Le dollar est confronté à un trading en fourchette avec un biais baissier — une Fed accommodante face à une surperformance de la croissance et une demande de valeur refuge due aux tensions commerciales crée des pressions compensatoires.
La dépendance au chemin
Une fois qu'un président manifestement pro-Trump et favorable aux réductions de taux occupe le siège, les futurs FOMC sont confrontés à des coûts politiques asymétriques : un resserrement agressif déclenche un conflit présidentiel direct ; l'accommodation risque de nuire à la légitimité institutionnelle.
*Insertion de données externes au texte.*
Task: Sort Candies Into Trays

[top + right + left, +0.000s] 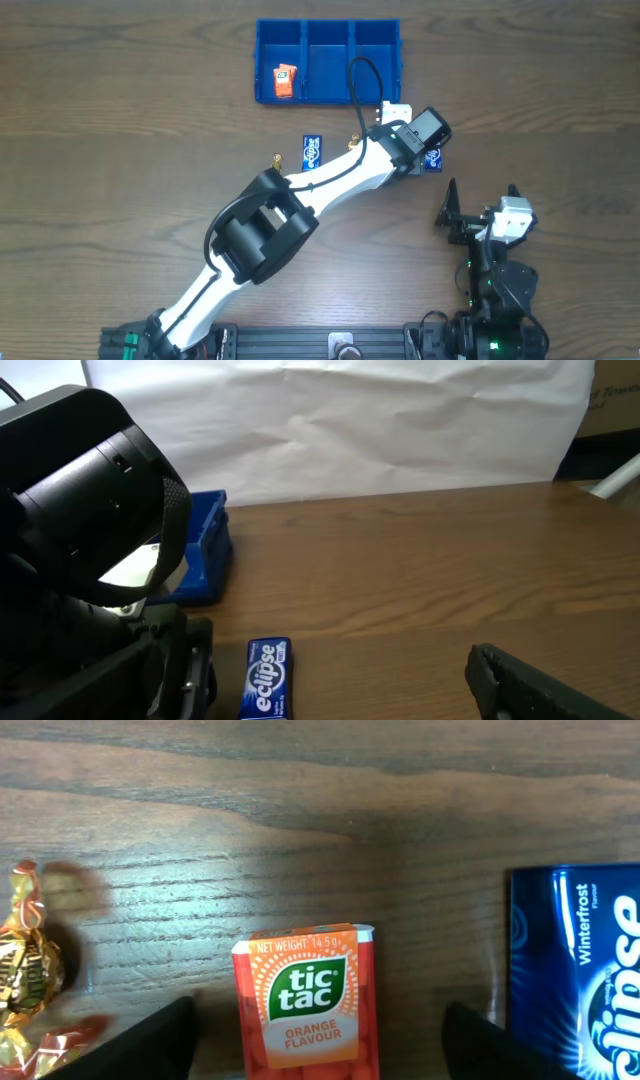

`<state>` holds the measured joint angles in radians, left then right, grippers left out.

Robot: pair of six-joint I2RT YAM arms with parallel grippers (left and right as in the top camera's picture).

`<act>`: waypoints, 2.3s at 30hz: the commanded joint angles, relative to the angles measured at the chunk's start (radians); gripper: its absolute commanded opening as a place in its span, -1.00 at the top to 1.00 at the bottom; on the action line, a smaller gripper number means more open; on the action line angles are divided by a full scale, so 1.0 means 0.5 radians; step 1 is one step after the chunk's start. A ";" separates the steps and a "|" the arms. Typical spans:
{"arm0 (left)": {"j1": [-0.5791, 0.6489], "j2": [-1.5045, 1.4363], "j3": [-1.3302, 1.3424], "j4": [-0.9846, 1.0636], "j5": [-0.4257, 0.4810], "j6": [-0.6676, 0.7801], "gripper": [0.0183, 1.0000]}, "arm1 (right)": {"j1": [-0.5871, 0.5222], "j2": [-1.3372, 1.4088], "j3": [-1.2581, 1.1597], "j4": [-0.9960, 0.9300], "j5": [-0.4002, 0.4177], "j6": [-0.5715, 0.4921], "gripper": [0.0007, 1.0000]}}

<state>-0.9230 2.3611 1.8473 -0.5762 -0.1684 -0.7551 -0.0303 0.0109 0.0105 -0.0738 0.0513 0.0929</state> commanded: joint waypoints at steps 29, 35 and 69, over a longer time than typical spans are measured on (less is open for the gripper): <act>0.219 -0.208 0.569 -0.365 -0.396 0.457 0.45 | 0.002 -0.014 -0.005 -0.006 -0.010 -0.024 -1.00; 0.568 -0.443 0.569 -0.502 -0.388 0.603 0.50 | 0.002 -0.014 -0.005 -0.006 -0.010 -0.024 -1.00; 1.037 -0.327 0.066 -0.046 0.072 0.914 0.44 | 0.002 -0.014 -0.005 -0.006 -0.010 -0.024 -1.00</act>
<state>-0.4122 2.1628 1.8835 -0.6041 -0.1471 -0.3355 -0.0303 0.0109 0.0105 -0.0738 0.0513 0.0925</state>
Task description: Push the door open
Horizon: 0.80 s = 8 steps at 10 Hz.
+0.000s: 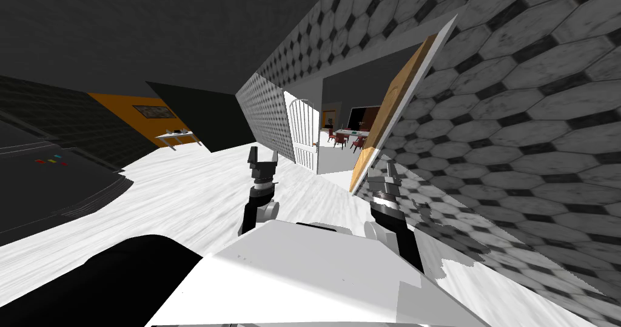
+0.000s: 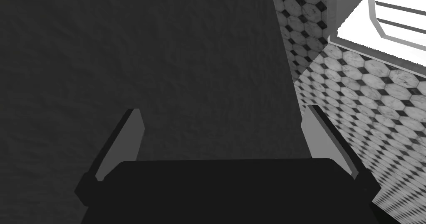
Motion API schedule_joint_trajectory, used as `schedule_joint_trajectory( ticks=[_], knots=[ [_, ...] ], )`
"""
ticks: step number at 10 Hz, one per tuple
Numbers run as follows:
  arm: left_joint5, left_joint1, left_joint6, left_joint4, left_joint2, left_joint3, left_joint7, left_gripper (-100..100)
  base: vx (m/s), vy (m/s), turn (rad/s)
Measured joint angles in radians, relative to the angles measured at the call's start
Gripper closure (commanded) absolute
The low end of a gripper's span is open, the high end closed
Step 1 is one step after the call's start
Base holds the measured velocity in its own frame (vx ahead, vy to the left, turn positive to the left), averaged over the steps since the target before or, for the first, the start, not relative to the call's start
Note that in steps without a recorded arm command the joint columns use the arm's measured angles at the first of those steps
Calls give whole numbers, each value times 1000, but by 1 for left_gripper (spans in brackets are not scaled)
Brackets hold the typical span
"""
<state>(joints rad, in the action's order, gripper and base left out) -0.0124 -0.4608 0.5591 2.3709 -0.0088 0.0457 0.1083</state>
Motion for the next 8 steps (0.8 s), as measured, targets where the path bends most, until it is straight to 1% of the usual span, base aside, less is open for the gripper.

Ce n'est pas le début d'une crise. C'est une dérive vers un régime où les taux à court terme restent plus bas, les investisseurs sur les titres à long terme exigent davantage de compensation, et les actifs à risque connaissent des moments d'euphorie artificielle au prix d'une volatilité à moyen terme.
Les marchés parient sur l'euphorie. Ils n'anticipent pas la gueule de bois.